IL-6, leukemia inhibitory factor (LIF), and oncostatin M (OSM) are IL-6-type cytokines that stimulate osteoclast formation and function. In the present study, the resorptive effects of these agents and their regulation of receptor activator of NF-kappaB ligand (RANKL), RANK, and osteoprotegerin (OPG) were studied in neonatal mouse calvaria. When tested separately, neither human (h) IL-6 nor the human soluble IL-6R (shIL-6R) stimulated bone resorption, but when hIL-6 and the shIL-6R were combined, significant stimulation of both mineral and matrix release from bone explants was noted. Semiquantitative RT-PCR showed that hIL-6 plus shIL-6R enhanced the expression of RANKL and OPG in calvarial bones, but decreased RANK expression.
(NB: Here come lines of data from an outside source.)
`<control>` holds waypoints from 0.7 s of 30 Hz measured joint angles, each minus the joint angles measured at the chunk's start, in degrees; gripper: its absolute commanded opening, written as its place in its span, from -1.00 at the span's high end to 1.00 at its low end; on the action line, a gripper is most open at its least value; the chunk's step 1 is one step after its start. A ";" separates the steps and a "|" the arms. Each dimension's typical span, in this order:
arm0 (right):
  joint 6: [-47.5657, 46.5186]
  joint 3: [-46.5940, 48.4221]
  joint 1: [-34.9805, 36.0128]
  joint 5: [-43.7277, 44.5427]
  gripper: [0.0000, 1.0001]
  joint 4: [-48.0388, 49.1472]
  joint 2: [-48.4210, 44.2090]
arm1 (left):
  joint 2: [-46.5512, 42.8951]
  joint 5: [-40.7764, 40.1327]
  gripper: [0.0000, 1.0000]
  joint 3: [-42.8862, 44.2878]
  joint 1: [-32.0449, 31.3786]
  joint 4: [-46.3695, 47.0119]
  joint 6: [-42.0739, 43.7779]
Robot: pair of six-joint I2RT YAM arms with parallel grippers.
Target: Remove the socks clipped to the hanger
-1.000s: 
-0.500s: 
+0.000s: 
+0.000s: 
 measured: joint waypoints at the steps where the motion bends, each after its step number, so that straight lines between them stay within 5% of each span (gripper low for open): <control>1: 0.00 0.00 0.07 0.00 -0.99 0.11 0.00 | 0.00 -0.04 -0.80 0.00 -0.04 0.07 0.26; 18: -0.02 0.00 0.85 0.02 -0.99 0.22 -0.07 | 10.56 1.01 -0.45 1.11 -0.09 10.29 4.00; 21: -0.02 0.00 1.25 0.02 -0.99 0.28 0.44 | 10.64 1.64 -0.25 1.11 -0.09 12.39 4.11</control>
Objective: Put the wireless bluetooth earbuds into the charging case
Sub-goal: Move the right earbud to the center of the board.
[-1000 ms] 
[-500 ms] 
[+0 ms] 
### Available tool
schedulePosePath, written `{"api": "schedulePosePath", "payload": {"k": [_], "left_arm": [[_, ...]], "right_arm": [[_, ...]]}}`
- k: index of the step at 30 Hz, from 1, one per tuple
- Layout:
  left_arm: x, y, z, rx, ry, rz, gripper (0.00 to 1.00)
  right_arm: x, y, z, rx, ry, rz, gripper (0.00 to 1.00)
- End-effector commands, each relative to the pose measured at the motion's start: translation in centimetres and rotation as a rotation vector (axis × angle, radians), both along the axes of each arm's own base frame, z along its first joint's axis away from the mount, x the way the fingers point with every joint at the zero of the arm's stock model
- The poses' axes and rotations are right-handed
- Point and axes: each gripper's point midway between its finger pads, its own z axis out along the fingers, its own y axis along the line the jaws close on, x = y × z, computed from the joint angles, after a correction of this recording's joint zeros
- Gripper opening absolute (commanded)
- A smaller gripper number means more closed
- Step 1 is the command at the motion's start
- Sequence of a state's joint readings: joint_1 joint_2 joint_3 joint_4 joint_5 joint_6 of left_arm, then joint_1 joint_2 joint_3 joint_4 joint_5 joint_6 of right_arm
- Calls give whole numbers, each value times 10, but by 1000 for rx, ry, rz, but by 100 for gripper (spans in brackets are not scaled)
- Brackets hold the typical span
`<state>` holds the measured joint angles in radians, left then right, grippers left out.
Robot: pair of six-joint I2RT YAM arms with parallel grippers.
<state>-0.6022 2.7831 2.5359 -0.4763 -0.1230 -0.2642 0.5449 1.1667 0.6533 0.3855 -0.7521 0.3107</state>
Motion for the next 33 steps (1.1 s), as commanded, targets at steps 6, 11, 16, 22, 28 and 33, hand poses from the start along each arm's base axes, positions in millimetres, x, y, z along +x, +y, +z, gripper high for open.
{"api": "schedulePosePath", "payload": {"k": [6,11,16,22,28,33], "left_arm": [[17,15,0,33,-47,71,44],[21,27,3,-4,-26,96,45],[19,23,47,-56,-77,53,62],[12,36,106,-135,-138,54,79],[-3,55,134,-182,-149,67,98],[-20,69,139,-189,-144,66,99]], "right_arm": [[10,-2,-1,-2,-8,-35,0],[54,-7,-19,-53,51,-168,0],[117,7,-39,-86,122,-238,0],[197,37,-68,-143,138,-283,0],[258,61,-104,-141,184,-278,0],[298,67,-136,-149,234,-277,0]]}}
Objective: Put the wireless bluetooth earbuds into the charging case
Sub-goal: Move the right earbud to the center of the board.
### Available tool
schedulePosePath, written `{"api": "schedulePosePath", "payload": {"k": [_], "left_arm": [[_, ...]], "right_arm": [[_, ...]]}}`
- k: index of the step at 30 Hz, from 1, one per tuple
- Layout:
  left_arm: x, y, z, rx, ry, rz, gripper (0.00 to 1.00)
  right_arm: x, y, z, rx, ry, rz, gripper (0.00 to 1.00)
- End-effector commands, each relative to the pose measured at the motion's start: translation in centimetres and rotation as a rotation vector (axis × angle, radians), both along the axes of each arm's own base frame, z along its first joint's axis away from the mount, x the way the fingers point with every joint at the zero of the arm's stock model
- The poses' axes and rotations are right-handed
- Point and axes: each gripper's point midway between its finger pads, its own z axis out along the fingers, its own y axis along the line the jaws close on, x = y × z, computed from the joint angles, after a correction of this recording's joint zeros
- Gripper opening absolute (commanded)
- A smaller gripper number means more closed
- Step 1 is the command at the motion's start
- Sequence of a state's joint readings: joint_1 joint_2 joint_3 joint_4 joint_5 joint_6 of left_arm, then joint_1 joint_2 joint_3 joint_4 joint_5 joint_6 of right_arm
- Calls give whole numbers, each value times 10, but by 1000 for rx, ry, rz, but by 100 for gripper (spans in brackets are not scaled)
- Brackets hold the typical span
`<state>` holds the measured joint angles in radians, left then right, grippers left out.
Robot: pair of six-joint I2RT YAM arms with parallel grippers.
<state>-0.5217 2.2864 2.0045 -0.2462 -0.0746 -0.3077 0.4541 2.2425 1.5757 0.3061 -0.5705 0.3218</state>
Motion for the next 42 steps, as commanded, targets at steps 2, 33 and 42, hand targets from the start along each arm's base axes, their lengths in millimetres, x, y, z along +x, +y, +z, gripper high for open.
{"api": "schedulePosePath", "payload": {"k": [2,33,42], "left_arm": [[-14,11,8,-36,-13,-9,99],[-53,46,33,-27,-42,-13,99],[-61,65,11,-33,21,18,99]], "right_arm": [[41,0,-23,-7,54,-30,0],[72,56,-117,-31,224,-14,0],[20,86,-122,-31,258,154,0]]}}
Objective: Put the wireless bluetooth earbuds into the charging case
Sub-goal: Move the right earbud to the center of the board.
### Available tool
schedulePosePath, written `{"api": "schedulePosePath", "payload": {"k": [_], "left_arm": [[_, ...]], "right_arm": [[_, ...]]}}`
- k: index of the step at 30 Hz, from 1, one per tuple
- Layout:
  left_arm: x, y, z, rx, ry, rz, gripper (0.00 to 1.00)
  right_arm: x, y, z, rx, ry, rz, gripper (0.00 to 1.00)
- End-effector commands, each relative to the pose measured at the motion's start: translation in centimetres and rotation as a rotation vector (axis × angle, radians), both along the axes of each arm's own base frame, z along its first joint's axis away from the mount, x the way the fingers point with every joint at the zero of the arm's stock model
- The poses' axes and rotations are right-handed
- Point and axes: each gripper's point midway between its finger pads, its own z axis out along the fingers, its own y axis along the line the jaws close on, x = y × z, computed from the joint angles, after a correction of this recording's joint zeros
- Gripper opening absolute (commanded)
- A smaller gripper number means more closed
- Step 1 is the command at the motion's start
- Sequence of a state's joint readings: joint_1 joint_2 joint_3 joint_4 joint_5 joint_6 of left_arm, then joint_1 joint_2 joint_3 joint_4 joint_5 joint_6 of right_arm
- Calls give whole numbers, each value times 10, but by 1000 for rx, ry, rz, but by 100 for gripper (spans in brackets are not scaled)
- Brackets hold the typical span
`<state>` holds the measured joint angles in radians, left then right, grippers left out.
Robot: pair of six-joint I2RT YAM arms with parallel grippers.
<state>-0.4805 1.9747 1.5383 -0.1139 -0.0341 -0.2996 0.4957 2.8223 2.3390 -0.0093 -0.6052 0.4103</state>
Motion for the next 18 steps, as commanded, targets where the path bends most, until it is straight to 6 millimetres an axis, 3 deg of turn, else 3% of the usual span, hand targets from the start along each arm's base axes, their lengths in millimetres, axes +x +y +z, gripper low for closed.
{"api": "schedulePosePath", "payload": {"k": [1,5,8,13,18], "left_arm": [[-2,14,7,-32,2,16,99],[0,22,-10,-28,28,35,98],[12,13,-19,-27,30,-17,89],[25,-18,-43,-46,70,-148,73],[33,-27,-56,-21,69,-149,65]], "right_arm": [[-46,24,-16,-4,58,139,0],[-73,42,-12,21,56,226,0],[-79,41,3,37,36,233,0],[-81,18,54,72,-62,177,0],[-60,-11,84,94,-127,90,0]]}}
Human LIF, hOSM, and mouse OSM (mOSM) also stimulated Ca-45 release and enhanced the mRNA expression of RANKL and OPG in mouse calvaria, but had no effect on the expression of RANK. In agreement with the RT-PCR analyses, ELISA measurements showed that both hIL-6 plus shIL-6R and mOSM increased RANKL and OPG proteins. 1,25-Dihydroxyvitamin D-3 (D-3) also increased the RANKL protein level, but decreased the protein level of OPG. OPG inhibited Ca-45 release stimulated by RANKL, hIL-6 plus shIL-6R, hLIF, hOSM, mOSM, and D-3. An Ab neutralizing mouse gp130 inhibited Ca-45 release induced by hIL-6 plus shIL-6R. These experiments demonstrated stimulation of calvarial bone resorption and regulation of mRNA and protein expression of RANKL and OPG by D-3 and IL-6 family cytokines as well as regulation of RANK expression in preosteoclasts/osteoclasts of mouse calvaria by D-3 and hIL-6 plus shIL-6R.